Much of the original vegetation of the island was cut when it was used as a prison, to make it harder for prisoners to hide.
After that non-native species, particularly flaxseed, were introduced to feed livestock and have spread uncontrollably.
The teju lizard was introduced in an unsuccessful attempt to control an infestation of rats, and the lizard is also a problem.
Despite the stated objective of recovery of the environment, sheep continued to be farmed on the island.

Protected birds in the park include Noronha elaenia (Elaenia ridleyana), red-billed tropicbird (Phaethon aethereus), white-tailed tropicbird (Phaethon lepturus), Sargasso shearwater (Puffinus lherminieri), Noronha vireo (Vireo gracilirostris).

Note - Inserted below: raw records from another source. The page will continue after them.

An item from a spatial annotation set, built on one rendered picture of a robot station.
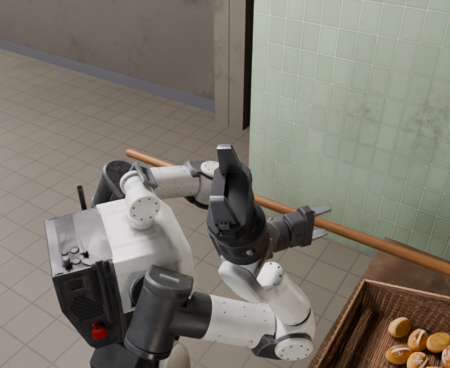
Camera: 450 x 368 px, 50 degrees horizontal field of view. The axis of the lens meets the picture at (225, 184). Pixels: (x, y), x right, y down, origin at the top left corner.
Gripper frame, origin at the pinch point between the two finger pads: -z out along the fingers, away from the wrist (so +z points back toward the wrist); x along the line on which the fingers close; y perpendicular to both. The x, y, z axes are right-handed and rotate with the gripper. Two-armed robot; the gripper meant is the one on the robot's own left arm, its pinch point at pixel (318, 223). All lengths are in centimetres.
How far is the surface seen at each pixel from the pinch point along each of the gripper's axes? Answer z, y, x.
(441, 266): -26.0, 20.2, 7.3
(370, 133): -98, -101, 46
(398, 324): -43, 0, 63
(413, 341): -44, 7, 64
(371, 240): -15.2, 4.8, 7.4
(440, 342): -52, 11, 63
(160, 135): -25, -284, 128
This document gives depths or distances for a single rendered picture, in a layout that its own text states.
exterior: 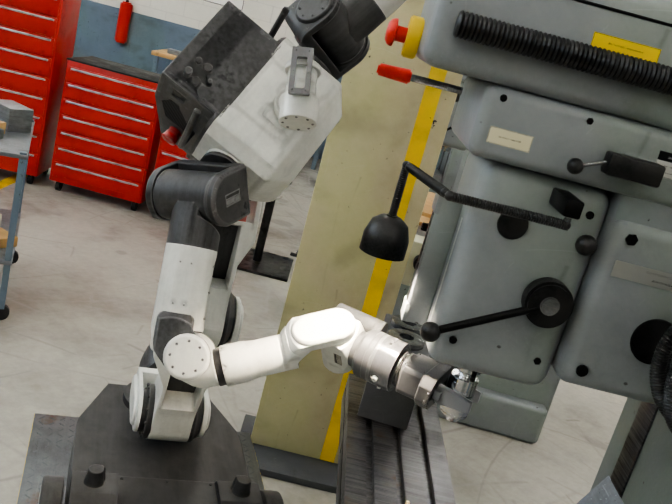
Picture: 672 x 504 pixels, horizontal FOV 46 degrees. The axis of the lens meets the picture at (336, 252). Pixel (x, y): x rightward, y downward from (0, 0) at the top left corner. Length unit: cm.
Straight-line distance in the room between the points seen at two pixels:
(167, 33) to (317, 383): 773
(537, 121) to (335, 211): 195
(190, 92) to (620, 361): 83
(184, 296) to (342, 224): 170
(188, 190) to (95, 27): 938
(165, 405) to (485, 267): 112
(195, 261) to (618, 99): 71
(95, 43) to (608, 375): 985
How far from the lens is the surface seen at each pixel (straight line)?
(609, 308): 119
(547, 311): 115
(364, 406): 185
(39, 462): 242
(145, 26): 1053
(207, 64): 145
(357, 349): 133
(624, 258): 117
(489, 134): 109
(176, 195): 138
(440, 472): 176
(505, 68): 107
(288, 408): 329
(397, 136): 294
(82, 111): 617
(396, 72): 128
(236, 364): 135
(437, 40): 106
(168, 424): 209
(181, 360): 133
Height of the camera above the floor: 176
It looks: 16 degrees down
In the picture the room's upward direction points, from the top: 15 degrees clockwise
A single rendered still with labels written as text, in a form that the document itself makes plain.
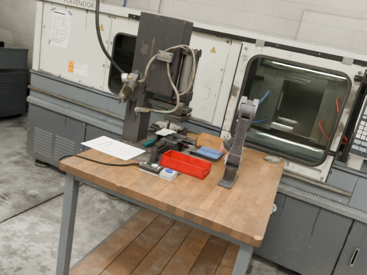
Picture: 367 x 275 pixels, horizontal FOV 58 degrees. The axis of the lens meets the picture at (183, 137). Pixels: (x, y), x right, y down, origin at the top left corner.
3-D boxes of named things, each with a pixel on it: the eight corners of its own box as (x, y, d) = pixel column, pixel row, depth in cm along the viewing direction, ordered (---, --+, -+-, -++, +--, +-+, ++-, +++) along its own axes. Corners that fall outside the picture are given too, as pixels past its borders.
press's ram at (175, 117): (179, 129, 184) (190, 77, 175) (139, 117, 192) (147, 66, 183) (190, 124, 200) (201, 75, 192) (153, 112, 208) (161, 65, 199)
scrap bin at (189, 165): (202, 180, 168) (205, 169, 167) (159, 165, 176) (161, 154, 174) (209, 173, 179) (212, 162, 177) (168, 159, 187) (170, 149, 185)
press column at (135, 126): (136, 143, 200) (158, 15, 178) (119, 137, 204) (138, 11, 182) (147, 138, 213) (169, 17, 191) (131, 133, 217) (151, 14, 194)
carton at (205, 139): (231, 158, 212) (234, 147, 209) (195, 147, 219) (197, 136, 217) (235, 153, 223) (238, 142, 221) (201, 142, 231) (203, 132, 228)
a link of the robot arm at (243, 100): (237, 120, 193) (242, 90, 166) (252, 124, 191) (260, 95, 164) (231, 138, 188) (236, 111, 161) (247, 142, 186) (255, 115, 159)
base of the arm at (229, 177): (220, 171, 164) (234, 175, 162) (229, 160, 182) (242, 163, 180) (217, 185, 166) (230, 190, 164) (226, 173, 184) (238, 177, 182)
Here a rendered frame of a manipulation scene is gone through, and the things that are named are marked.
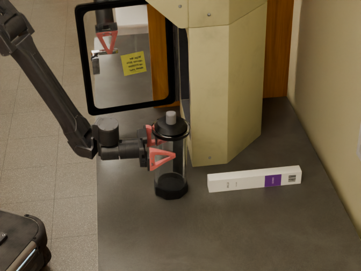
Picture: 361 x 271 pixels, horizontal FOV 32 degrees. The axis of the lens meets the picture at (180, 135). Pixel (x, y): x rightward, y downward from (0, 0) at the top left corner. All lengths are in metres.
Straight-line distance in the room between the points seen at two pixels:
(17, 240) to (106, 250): 1.18
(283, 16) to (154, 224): 0.86
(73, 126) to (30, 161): 1.98
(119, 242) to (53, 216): 1.60
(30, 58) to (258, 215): 0.75
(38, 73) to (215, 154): 0.61
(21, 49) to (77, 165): 2.01
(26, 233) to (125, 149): 1.21
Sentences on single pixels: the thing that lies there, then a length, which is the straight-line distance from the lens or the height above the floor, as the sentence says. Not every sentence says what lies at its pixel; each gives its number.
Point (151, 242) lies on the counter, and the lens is 1.72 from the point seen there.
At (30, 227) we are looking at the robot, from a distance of 2.91.
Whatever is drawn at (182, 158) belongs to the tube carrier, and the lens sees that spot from 1.77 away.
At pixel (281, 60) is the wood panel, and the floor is 1.09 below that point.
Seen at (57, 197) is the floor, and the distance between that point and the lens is 3.42.
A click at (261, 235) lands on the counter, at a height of 0.94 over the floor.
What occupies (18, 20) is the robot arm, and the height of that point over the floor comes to 1.48.
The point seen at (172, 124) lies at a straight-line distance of 1.73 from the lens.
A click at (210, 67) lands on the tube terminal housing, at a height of 1.29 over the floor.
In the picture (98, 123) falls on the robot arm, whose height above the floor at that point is 1.21.
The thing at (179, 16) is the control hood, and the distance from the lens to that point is 1.71.
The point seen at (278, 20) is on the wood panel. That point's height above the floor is 1.24.
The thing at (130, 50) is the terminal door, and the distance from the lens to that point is 2.06.
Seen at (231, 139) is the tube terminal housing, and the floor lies 1.02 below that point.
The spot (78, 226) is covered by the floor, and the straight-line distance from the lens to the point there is 3.22.
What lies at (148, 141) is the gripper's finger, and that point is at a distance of 1.83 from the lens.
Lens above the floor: 2.13
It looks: 34 degrees down
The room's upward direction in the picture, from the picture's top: 2 degrees counter-clockwise
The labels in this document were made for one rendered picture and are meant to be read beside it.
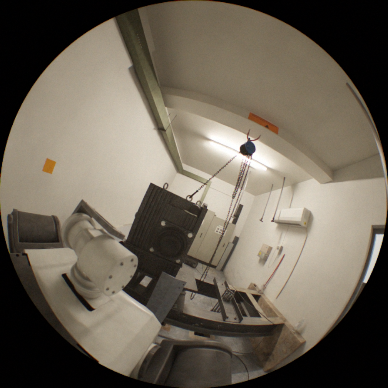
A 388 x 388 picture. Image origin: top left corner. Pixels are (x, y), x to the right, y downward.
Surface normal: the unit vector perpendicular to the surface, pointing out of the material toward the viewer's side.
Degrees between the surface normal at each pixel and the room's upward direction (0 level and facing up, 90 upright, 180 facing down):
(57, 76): 90
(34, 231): 56
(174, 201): 90
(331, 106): 180
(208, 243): 90
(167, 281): 90
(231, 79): 180
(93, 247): 42
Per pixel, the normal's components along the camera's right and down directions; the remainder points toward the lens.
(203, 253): -0.01, -0.13
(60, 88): 0.91, 0.40
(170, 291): 0.18, -0.04
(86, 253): 0.04, -0.55

Other protected species in the park include the crabs Johngarthia lagostoma and Percnon gibbesi, the loggerhead sea turtle (Caretta caretta), green sea turtle (Chelonia mydas), hawksbill sea turtle (Eretmochelys imbricata), olive ridley sea turtle (Lepidochelys olivacea), the lemon shark (Negaprion brevirostris), the starfish Echinaster (Othilia) guyanensis, the slate pencil urchin (Eucidaris tribuloides), the sea ginger coral Millepora alcicornis, and the coral Phyllogorgia dilatata.